Charles Darwin: The Shropshire man whose ideas changed the world
Charles Darwin wasn't there when his ticking timebomb was planted.
He wasn't feeling well, and was grieving for his 18-month-old son who had died of scarlet fever.
It was on this day, July 1, 1858, that papers by Charles Darwin and Alfred Russel Wallace outlining the theory of evolution by natural selection were presented to the Linnean Society.
Wallace wasn't there either. He was abroad.
Founded in 1788, the London-based biological society is a forum for the discussion and advancement of the life sciences.
Wallace? He had independently come up with a theory very much along the same lines as that which Darwin had been sitting on for 20 years, but never published.

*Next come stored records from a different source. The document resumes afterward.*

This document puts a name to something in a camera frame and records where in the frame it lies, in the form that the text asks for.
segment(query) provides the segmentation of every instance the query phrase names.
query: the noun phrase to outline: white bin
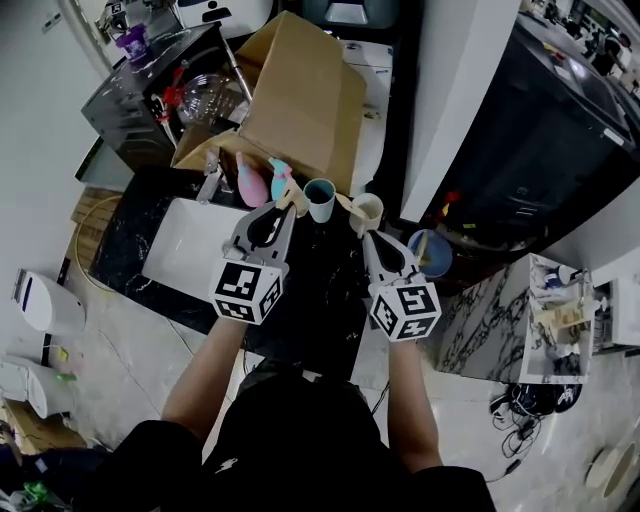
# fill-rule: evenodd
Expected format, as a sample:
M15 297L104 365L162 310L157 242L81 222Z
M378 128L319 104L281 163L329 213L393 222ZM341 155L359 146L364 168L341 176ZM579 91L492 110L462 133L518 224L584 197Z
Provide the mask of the white bin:
M77 297L34 272L24 278L19 305L24 319L37 331L73 336L84 329L85 312Z
M72 412L71 386L58 380L58 372L15 356L0 360L0 396L29 402L41 418Z

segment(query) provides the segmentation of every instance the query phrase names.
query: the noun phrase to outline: white cup
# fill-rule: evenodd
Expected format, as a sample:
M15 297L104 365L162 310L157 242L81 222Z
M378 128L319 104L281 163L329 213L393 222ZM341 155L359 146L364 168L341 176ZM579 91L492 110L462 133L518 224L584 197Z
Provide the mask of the white cup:
M367 214L368 219L362 219L353 213L349 216L349 225L362 238L367 231L378 229L384 212L382 200L374 194L361 194L353 200L357 206Z
M311 218L318 224L327 222L336 202L336 187L333 183L322 178L311 180L304 187L304 195L309 202Z

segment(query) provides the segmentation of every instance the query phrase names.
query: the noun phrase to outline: cardboard
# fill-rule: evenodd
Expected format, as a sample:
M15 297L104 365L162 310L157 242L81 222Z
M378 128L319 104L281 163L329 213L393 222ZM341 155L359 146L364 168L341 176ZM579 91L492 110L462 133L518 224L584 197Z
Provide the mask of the cardboard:
M18 434L20 451L36 455L52 448L86 448L84 439L62 423L59 415L40 418L31 405L14 400L4 401L9 424Z
M343 62L340 43L283 12L251 36L236 58L255 86L253 102L240 129L215 137L224 139L216 145L228 153L242 147L258 161L279 158L294 172L329 179L348 195L366 85ZM196 147L178 167L203 169L208 144ZM193 143L181 141L183 154L188 147Z
M187 126L180 138L180 142L178 142L178 147L173 153L173 158L171 159L171 167L178 167L179 163L184 160L195 148L197 148L203 142L206 142L209 138L211 138L211 134L209 130L202 125L192 124Z

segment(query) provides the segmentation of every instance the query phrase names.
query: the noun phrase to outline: beige cup
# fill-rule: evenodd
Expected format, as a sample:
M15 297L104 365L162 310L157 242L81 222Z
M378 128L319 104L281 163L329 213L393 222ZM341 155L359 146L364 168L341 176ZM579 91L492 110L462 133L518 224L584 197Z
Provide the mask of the beige cup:
M362 238L367 231L378 229L384 212L382 200L374 194L361 194L353 200L353 205L367 214L368 219L362 219L353 213L349 216L349 225Z

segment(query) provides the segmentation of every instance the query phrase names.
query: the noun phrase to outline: cardboard box
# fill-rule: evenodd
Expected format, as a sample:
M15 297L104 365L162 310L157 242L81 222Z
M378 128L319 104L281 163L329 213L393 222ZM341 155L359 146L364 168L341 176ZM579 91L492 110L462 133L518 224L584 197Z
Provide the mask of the cardboard box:
M215 143L227 153L242 148L256 161L280 158L349 194L366 85L342 60L340 43L283 12L251 36L236 58L255 86L247 118L237 132L200 144L177 167L203 169ZM182 154L188 147L189 141L181 141Z

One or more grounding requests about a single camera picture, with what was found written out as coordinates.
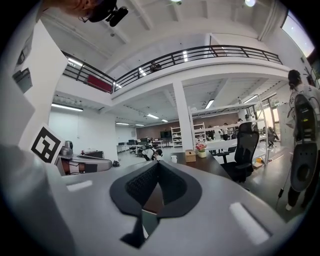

As a result, Shrewsbury's most famous son, whose theory of evolution was to change our thinking about mankind's place in the world, came within an ace of being scooped.
On June 18, 1858, Darwin had received a letter from Wallace containing an essay called “On the tendency of species to depart indefinitely from the original type.”
He was persuaded by two people familiar with his work, Scottish geologist Sir Charles Lyell and botanist and explorer Joseph Dalton Hooker, not to publish Wallace's essay without publishing his own long-withheld manuscript.
He left it to them, and just a day before the Linnean Society meeting they wrote to the society's secretary and arranged it.
As it was customary not to publish an agenda in advance, the papers that were read out by the secretary were a complete surprise to everybody there.
How was the groundbreaking theory received? In silence.
An article by intern Eleanor Marshall published on the society's website written for the 200th anniversary of the event says: "In a letter written from Hooker to Charles Darwin’s son, Francis Darwin, 28 years after the meeting, he describes how the room was awestruck and completely silent.
"There was a lack of discussion about the papers which he put down to the subject being too novel and ominous.
"Thomas Bell, the president of the society at the time, had no inkling that this was the start of a paradigm shift.
"In his presidential address in May 1859 reviewing the previous year he said: 'The year which has passed… has not, indeed, been marked by any of those striking discoveries which at once revolutionise, so to speak, the department of science on which they bear.'
"It was only when Darwin published his 'Origin of Species by Means of Natural Selection' a year later that the significance of this momentous occasion became evident."
It was because Darwin's theory was backed up by his book and an immense body of work going back many years, that he, rather than Wallace, was recognised as the father of the theory of evolution, and became a household name.
The book caused both great interest and great controversy, being a challenge for the Church and Victorian society generally.
Its implication that humans are descended from apes was hard to take.
Yet it was a bestseller and Darwin, who had been worried sick about the reaction – as early as 1844 he had compared his ideas to confessing to a murder – was emboldened to expand on his theories with the book "The Descent of Man" in 1871.
Born in Shrewsbury on February 12, 1809, he had studied medicine at the University of Edinburgh but didn't feel suited to it, and then enrolled at Cambridge University to study theology. But he enjoyed collecting beetles more.
The turning point came when he joined, as a "gentleman naturalist," the exploratory voyage of the HMS Beagle around South America, Australia, New Zealand and the South Pacific in 1831.
During the five-year trip he sent home 1,529 species preserved in spirit and 3,907 labelled skins, bones and other dried specimens. Having seen so much, Darwin began to formulate his theory.
On January 29, 1839, he married his first cousin Emma Wedgwood, the granddaughter of pottery manufacturer Josiah Wedgwood.
Darwin had put some thought into the decision to wed. He compiled a list of the advantages and disadvantages, concluding that a woman would be a better companion than a dog in his old age.
The couple moved from London to Down House, on the North Downs of Kent, in September 1842. They had 10 children, three of whom died before reaching adulthood. Their deaths and illnesses of the others prompted Darwin to fret that inbreeding – the result of his marrying his first cousin – was to blame.
Although the public image of him is of a bearded man, he didn't start growing his famous beard until 1862, following a period of poor health.
On his death on April 19, 1882, he was given a state funeral. He is buried in Westminster Abbey.